O que elas explicam em um texto de 1977 que a narrativa do cinema industrial é apenas uma estrutura de dependência que o mercado provê para o mainstream, sendo assim o cinema independente não tem nenhuma obrigação de seguir as normas cinematográficas do cinema corporativo industrial. Dado argumento é perfeito, visto que o cinema corporativo do século XXI é controlador e o processo criativo é prejudicado, sendo assim há uma dificuldade maior para qualquer desenvolvimento reflexivo, não que o cinema industrial deva ser assim, só não está de acordo com o campo artístico que se assemelha a proposta artística das diretoras.
Visto isso, o trabalho de Maria e Katerina está baseado na criação de uma ponte entre o cinema de avant-garde e uma reflexão política de gênero.
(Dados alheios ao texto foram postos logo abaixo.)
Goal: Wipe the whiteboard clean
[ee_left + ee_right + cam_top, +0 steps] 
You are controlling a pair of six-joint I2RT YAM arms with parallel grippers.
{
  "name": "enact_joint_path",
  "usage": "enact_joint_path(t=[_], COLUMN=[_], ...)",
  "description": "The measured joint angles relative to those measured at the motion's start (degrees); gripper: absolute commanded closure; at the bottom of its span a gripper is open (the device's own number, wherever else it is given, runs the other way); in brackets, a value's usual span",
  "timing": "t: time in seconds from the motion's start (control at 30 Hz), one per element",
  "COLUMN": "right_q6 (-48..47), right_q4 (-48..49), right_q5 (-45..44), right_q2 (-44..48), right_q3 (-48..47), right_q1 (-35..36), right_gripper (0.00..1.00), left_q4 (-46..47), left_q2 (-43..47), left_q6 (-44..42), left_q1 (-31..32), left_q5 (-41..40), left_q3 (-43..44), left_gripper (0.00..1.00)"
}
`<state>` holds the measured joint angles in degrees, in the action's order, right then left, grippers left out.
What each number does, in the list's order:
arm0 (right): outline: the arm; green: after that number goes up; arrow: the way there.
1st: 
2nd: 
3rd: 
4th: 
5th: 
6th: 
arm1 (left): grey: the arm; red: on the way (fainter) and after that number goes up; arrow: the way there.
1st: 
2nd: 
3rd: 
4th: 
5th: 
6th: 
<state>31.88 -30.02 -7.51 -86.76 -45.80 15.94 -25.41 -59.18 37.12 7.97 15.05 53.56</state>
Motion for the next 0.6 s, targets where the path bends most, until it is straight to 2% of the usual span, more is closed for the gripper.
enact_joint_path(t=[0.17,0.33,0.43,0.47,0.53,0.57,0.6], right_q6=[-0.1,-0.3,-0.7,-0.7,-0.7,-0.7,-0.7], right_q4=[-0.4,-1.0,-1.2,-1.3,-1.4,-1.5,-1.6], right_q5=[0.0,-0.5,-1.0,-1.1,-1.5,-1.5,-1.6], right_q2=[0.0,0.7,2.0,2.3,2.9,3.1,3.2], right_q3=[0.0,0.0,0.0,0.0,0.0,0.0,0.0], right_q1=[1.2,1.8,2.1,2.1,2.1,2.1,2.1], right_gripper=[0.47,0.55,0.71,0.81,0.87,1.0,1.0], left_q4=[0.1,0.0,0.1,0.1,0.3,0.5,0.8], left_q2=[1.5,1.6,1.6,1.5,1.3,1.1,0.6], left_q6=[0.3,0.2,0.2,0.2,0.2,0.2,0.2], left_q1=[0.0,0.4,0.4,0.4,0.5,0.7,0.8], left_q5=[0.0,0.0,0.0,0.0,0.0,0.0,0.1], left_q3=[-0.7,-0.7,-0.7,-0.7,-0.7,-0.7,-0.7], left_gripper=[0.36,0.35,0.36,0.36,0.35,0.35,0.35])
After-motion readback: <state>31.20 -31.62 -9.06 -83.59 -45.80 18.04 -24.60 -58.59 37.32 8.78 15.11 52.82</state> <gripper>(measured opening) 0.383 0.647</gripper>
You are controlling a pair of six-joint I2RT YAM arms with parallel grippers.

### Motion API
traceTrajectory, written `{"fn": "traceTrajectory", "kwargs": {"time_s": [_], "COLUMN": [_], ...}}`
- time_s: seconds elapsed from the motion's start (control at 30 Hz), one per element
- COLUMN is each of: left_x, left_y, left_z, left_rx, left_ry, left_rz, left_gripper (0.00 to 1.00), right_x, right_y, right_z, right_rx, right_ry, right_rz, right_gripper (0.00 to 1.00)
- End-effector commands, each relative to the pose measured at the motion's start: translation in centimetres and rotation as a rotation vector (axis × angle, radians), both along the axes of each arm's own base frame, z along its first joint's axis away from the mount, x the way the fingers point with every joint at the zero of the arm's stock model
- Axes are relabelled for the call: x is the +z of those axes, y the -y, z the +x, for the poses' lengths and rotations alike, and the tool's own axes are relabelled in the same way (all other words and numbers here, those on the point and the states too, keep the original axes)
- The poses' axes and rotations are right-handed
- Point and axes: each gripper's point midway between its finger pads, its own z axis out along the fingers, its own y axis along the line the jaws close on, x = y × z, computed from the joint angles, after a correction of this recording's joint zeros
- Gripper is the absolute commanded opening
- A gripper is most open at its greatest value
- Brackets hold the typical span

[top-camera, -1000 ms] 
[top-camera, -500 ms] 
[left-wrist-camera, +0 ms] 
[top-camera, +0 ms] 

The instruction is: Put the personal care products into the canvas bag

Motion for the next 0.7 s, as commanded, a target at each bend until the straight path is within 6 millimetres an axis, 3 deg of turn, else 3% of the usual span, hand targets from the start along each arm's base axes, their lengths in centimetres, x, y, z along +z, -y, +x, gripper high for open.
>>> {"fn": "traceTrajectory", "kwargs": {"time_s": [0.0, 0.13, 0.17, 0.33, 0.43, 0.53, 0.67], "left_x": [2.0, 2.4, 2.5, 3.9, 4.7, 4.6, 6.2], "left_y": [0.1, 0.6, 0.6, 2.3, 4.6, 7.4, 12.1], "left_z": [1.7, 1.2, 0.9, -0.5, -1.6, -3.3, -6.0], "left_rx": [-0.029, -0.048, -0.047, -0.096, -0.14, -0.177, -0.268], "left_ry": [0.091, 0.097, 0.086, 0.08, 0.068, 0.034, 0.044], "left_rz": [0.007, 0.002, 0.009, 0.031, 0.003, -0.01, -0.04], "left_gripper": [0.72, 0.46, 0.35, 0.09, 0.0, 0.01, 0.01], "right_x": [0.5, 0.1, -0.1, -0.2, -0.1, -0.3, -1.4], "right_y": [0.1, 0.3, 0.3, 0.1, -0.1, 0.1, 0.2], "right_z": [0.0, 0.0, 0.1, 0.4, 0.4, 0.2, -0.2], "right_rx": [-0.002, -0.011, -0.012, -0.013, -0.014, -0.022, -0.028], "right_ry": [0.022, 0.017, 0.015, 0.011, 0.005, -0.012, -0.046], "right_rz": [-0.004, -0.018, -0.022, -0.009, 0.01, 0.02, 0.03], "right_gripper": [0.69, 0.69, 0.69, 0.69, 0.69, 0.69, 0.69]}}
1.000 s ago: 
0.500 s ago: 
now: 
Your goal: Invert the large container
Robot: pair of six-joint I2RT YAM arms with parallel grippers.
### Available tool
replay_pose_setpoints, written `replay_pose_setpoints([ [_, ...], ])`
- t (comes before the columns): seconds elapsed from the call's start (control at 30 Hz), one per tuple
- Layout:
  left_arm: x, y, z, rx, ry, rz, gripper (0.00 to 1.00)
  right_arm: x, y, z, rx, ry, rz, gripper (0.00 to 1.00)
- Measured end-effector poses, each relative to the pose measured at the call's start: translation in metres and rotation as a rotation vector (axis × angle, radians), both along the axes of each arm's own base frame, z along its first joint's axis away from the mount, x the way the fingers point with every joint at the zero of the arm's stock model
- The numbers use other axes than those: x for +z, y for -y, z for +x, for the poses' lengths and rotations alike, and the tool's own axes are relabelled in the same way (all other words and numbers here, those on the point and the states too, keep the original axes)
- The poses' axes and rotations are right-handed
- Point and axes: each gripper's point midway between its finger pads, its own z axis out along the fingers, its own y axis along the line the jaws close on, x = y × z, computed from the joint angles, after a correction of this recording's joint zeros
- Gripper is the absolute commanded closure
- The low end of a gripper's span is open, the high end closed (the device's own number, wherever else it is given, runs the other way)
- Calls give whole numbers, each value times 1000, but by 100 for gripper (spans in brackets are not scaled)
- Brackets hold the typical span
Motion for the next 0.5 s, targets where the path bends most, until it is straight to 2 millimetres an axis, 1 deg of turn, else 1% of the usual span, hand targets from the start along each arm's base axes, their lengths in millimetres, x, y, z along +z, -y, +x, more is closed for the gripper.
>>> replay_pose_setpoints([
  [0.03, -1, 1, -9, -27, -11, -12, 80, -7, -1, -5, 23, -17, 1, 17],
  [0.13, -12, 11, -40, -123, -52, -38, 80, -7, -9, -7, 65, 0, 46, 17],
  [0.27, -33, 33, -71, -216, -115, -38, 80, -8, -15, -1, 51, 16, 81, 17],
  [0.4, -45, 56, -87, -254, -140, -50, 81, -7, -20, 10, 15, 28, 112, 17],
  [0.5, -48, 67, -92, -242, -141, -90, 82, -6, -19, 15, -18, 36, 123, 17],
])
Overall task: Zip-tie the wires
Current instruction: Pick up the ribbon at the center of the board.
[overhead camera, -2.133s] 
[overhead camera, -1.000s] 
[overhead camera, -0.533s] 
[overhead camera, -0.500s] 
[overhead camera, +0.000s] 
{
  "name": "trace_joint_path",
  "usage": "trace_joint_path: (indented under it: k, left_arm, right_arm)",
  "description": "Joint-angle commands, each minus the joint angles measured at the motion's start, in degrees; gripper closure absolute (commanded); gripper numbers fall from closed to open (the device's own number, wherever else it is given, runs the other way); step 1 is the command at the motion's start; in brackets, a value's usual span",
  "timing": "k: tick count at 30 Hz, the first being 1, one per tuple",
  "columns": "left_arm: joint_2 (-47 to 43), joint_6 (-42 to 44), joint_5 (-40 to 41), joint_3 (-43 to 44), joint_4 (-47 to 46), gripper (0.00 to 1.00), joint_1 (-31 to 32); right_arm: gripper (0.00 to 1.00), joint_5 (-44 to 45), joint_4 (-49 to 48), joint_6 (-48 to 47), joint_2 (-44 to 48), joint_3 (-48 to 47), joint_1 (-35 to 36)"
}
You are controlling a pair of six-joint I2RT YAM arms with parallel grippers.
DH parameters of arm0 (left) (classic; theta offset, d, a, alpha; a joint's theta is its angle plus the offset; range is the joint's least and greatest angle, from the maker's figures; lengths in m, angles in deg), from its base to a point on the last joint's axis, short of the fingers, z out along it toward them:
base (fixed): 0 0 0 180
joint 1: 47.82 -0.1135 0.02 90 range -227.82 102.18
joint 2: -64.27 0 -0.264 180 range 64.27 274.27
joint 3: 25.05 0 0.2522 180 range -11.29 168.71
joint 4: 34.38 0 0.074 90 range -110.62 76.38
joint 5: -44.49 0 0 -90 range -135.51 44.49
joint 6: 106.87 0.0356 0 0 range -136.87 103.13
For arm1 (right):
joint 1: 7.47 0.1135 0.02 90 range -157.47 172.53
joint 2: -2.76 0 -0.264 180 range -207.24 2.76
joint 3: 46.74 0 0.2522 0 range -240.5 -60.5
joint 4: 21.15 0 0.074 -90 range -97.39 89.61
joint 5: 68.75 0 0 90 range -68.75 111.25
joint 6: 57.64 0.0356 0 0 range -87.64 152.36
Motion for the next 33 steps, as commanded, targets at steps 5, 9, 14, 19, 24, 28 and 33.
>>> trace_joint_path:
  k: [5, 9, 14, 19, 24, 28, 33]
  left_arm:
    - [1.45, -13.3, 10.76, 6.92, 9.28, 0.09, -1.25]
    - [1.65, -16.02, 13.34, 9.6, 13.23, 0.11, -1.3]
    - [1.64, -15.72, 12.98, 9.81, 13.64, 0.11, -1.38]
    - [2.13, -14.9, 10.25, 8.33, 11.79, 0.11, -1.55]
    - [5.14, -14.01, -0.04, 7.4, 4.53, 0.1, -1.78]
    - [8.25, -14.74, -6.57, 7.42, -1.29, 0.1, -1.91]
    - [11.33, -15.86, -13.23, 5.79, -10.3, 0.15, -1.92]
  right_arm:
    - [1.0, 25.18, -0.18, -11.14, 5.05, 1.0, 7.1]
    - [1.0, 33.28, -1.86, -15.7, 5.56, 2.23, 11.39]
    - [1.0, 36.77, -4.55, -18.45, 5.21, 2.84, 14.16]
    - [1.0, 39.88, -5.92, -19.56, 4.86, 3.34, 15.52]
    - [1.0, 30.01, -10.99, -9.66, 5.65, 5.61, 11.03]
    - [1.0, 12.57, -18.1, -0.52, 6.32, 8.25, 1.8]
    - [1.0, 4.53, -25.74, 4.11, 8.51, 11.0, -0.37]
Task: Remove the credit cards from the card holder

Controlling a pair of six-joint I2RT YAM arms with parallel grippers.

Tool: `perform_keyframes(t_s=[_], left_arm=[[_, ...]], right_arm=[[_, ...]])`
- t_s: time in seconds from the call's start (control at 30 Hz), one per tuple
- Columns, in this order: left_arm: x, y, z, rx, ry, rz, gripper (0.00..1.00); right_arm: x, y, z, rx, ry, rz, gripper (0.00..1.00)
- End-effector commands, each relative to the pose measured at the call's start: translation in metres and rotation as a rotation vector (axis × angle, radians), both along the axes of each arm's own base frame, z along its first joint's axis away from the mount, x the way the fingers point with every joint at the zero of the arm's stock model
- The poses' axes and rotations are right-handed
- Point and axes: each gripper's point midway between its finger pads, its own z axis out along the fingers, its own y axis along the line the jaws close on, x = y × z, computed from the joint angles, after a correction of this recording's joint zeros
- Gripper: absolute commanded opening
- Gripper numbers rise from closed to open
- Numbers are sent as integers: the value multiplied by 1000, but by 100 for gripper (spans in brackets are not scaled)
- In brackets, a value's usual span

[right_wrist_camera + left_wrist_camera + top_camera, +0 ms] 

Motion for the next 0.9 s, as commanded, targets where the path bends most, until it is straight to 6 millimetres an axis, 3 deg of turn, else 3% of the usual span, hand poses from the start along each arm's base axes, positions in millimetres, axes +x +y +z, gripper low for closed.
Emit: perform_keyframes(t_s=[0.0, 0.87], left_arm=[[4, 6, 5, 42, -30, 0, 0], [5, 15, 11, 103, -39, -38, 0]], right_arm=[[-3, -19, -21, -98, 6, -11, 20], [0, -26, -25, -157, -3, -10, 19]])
O OLHAR DO ARTISTA E DO ESPECTADOR COMO FORMA DE TRANSGRESSÃO
O trabalho de Maria Klonaris e Katerina Thomadaki se preocupa principalmente com o olhar, muitas vezes podendo ser considerado até anti narrativo por não se ater, e até recusar, às necessidades processuais pré programadas na produção fílmica. O significado da representação fílmica está totalmente voltado para a imagem, e eventualmente, para o som.
“A tirania da normalidade se exerce primeiramente através do olhar. O olhar é treinado para buscar a norma, qualquer que seja essa norma, e para decodificar os sujeitos em termos de sua conformidade com ela.”¹*
Desta forma, há uma tendência no trabalho de Maria e Katerina à transgressão, ou seja, ter como objeto corpos dissidentes, sujeitos excluídos como centro do universo de produção das cineastas. Um dos maiores interesses das diretoras é colocar em cheque o olhar do próprio espectador, ao mesmo tempo em que esta confrontação proporciona uma liberdade ao render uma reflexão ao espectador.
Em 1992, Maria Klonaris e Katerina Thomadaki dirigiram L’Ange Amazonien, um documentário que tem como figura central Lena Vandrey, artista, poetisa e escultora que remete muito à proposta artística das duas cineastas.
LENA VANDREY COMO FIGURA DISSIDENTE EM L’ANGE AMAZONIEN
Nascida na Polônia, Lena Vandrey foi uma artista que esteve muito próxima da chamada “Arte Bruta”, considerada talentosa e genial desde a infância, a futura pintora e poetisa já desenhava e escrevia poemas aos 2 (dois) anos de idade, teve anos felizes na Alemanha enquanto ainda era criança e depois mudou-se para França, primeiro Paris e depois Provença. A obra de Lena consistiu em textos, desenhos, pinturas, esculturas e coleções, sempre buscando uma ligação direta com a cultura feminina em todo aspecto possível.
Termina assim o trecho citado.